LEHI -- A little more than a year ago Phil Garrett, of Lehi, weighed nearly 400 pounds -- at 32 the father of three tipped the scale at 390 pounds. He says he had high blood pressure and sleep apnea and knew that something needed to change. Last March Garrett underwent gastric bypass surgery to help get his weight under control.
"Basically it was have the surgery or buy a burial plot because that is the path I was on," Garrett said.
Gastric bypass is the most effective and most invasive type of weight loss surgery available. During the surgery doctors detach 95 percent of the stomach and bypass a section of the intestines, leaving a functional stomach that can hold roughly two tablespoons of food at a time.
"Patients who have gastric bypass surgery can lose 70 to 80 percent of their excess body weight over a year," said Dr. David Watts, medical director of the Utah Valley surgical weight loss program. "Of all the bariatric surgeries it is the most successful with weight loss."
But getting approved for the surgery isn't easy. Patients need to have a BMI of more than 40 or more than 35 if they have other metabolic disease like high blood pressure and diabetes. There is also a rigorous approval process to go through.
"It was brutal," Garrett said. "You have to meet with a whole team of people, a dietician, exercise physiologist, psychologist, so they can make sure you are really ready for the process."
The weight loss program at Utah Valley Regional Medical Center focuses on teaching patients about their new lifestyle long before they have the surgery.
"After the surgery patients will only be able to eat about two tablespoons of food at a time and they have to take 30 minutes to do it," said Ginny Duncan, bariatric coordinator at UVRMC. "They can't drink soda pop or eat sugar and highly processed foods. It is really intense."
Garrett says he learned quickly which foods his new stomach could tolerate and which ones it couldn't. He says he can't eat steak anymore or his body goes into dumping syndrome.
"It is like the worst flu you have ever had times 10 and it lasts for 24 hours," Garrett said. "Your body just rejects some things and for me steak is one of those things."
Patients also are required to drink 64 ounces of water a day but that water can't be ingested during meals. Watts says they want patients to fill up on food in order to get the nutrients they need rather than just filling up on water. He says most patients eat between 600 to 800 calories a day in the year after the surgery but that eventually they will be able to eat between 1,500 and 2,000 calories per day once they reach maintenance phase.
Watts says that studies have shown that among people who have had gastric bypass surgery nearly 20 percent end up gaining the weight back.

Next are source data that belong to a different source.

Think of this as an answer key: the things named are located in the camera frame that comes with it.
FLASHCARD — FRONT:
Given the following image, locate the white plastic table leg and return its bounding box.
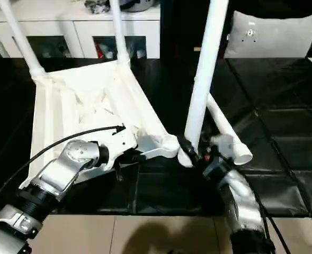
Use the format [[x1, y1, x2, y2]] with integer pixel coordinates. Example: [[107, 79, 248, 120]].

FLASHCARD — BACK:
[[0, 0, 48, 79], [183, 0, 229, 155], [206, 93, 253, 166], [109, 0, 131, 68]]

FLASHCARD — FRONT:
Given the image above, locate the black table mat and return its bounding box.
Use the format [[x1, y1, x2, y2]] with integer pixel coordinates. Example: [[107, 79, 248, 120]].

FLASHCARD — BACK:
[[0, 56, 312, 217]]

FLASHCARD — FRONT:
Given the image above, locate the white glass-door cabinet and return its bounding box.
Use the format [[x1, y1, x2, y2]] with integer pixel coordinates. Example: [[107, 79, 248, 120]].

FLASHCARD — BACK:
[[0, 0, 162, 60]]

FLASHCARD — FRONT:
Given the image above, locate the black gear on cabinet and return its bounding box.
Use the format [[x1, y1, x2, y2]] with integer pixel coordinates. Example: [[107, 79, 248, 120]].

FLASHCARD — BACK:
[[85, 0, 159, 14]]

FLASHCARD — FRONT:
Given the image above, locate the grey cushion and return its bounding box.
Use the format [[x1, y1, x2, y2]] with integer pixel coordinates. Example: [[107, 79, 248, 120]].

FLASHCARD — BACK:
[[224, 11, 312, 59]]

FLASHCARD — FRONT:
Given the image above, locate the white plastic table top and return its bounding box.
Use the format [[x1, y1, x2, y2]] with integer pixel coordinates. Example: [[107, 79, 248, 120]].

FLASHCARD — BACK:
[[26, 58, 193, 187]]

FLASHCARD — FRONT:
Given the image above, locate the black cabinet with yellow label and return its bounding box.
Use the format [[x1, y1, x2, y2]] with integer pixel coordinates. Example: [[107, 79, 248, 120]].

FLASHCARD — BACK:
[[159, 0, 231, 60]]

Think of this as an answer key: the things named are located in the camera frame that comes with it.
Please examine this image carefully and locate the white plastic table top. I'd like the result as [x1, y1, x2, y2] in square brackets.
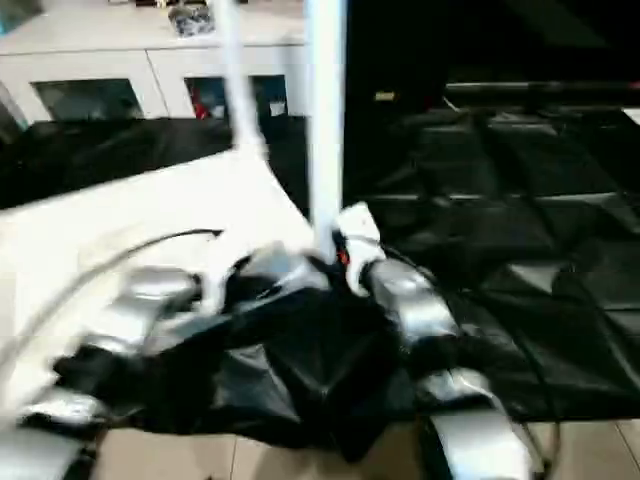
[0, 148, 332, 411]

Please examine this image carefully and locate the white plastic table leg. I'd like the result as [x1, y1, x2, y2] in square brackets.
[303, 0, 349, 261]
[213, 0, 272, 166]

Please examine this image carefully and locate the black work mat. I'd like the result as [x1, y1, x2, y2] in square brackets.
[0, 107, 640, 466]

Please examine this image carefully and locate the clear bag of black parts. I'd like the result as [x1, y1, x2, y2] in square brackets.
[168, 3, 217, 39]

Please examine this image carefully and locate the white glass-door cabinet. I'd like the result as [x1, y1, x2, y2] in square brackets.
[0, 0, 309, 122]

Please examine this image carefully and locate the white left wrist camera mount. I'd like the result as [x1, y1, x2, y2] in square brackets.
[197, 249, 254, 314]

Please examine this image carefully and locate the grey metal rail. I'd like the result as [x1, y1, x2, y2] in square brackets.
[444, 81, 640, 97]

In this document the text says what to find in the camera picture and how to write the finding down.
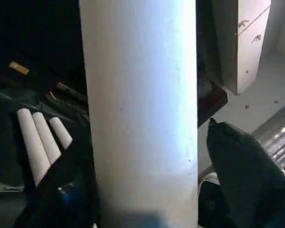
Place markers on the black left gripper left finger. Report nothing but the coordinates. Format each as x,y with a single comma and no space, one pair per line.
61,190

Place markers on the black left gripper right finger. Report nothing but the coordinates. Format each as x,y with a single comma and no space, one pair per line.
247,185

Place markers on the black mat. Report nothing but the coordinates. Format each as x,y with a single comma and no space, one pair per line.
4,142

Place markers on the small tan label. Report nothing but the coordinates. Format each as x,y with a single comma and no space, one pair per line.
19,68

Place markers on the white drawer unit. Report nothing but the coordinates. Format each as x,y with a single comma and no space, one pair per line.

"It is a failure to follow up and a failure to follow the diet recommendations," Watts said. "We try to teach people that the surgery is just a tool that if used in conjunction with eating smaller amounts of the right foods and exercise can help successfully control their weight. These are lifestyle changes that need to be sustained in order for people to be successful."
Garrett says despite the lifestyle changes he has had to make the only regret he has is not having the surgery sooner.
"I can go to a store and pick a shirt off the rack and not have to pay $3 more because it's a 3x," Garrett said. "I don't have to ask for a seat belt extension when I fly. The surgery has given me a whole new outlook on life. I never want to go back to where I was. I am happier now than I ever was."
Garrett will celebrate his one-year anniversary since the surgery on Thursday; in that time he has lost 170 pounds weighing in at 220. He says the past year hasn't been easy but it has been worth it.
"My kids say 'We got our dad back.' I thought I was a good dad but I wasn't," Garrett said. "Now I will be around for them, I will get to walk my daughter down the aisle. I get to play around with them without feeling like I am going to have a heart attack. The surgery changed me and it changed our family dynamic. We are a healthier family now."
Garrett says his advice for anyone considering the surgery: Do it.
"Don't let the hoops you have to jump through scare you, let them be stepping stones to get you onto a path of a happier, healthier life," he said. "It isn't a fix-all, take one pill and get thin; you have to be committed and put forth the work but it will be worth it in the end."